Speaking of which, here is a program for any RPL calculator which returns a list of A002516. Given an integer n on the stack, the length of the list will be n + (1 if n is odd else 2).

Approximate mode should be used on the 49 and 50 because MOD is slow for exact integers.

Code:


\<< \-> n
  \<< 0 3 2 n                            @ Start with a(2)
    FOR k k 2 / PICK 2 *                 @ a(2n) = 2*a(n)
      k DUP 3 + SWAP DUP
      5 - SWAP 2 / 2 MOD * + 2           @ Compute a(2n+1)
    STEP n DUP 2 + SWAP 2 MOD - \->LIST  @ Adjust for n MOD 2
  \>>
\>>

The program is based on the third formula on the OEIS page. A list of 1000 terms takes about 4.5 seconds on my 50g in approximate mode.

[Thomas Klemm]

(07-31-2022 03:32 PM)Gerald H Wrote:  Very nicely done, Thomas, congrats.

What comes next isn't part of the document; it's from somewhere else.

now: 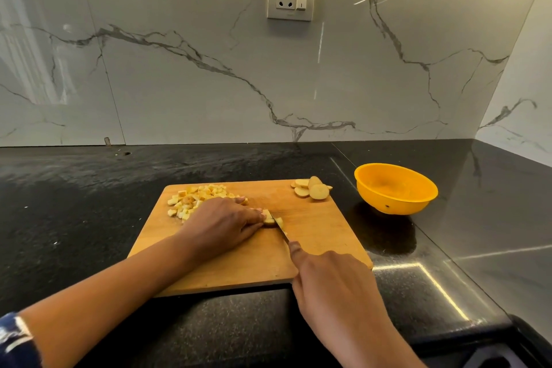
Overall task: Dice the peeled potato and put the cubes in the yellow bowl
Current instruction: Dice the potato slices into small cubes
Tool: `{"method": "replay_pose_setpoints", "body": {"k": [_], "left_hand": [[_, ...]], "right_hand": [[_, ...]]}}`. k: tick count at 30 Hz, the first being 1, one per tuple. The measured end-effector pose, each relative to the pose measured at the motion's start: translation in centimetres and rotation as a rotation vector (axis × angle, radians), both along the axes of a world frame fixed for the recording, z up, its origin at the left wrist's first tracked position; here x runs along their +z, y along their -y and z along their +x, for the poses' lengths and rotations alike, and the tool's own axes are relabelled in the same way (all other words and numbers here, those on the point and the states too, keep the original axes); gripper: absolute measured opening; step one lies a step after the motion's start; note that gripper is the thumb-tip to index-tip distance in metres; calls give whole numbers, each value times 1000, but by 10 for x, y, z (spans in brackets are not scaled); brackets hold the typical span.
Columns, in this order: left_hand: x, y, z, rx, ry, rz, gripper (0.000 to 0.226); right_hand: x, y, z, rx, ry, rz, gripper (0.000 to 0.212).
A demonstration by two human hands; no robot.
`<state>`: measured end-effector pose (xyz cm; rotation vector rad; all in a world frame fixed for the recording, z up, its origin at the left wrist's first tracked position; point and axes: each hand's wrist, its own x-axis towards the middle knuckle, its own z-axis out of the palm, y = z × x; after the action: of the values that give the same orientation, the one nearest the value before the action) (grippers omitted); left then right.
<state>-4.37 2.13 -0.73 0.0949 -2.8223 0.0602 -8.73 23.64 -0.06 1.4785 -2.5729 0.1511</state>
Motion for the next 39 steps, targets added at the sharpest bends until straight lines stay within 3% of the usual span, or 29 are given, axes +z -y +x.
{"method": "replay_pose_setpoints", "body": {"k": [5,10,14,20,30,39], "left_hand": [[2,0,7,-66,-24,53,34],[7,1,11,-67,156,-13,80],[6,11,16,-131,239,-76,70],[13,16,24,-146,345,-131,78],[10,21,25,-184,343,-88,76],[11,17,24,-199,329,-54,72]], "right_hand": [[1,1,-10,-39,31,-103,49],[0,18,-22,-62,96,-126,48],[6,21,-28,-63,155,-127,46],[4,19,-21,-58,119,-180,48],[1,24,-7,-38,41,-108,51],[7,50,-9,-27,5,86,51]]}}
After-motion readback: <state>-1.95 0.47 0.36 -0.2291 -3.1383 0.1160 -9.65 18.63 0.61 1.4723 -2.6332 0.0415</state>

All the credits should go to C.Ret.
And then of course to Thomas Okken, who made the marvellous Free42 available to us.
I only reformatted the program so it can be parsed.
And then I thought I might as well post it here.

[Gerald H]

Yes, Thomas, agree with all you write.

I presume you do know that your programme works on a real HP 42S, not only on Free42.

[Thomas Klemm]

(08-01-2022 10:50 AM)Gerald H Wrote:  I presume you do know that your programme works on a real HP 42S, not only on Free42.

Yes of course.
But I assumed that with a real HP-42S you could just as well use the original listing as a source.
The translation from HP-41C code to HP-42S is trivial.
But you can't just copy and paste it into Free42.
So my listing is mainly useful for those who use it.

[C.Ret]

(07-31-2022 03:32 PM)Gerald H Wrote:  Nice to find members who question my use of English - the expression may have some meaning on 49G, as 77. and 77 are different entities on that calculator.
However, definitely not an innovative type of integer.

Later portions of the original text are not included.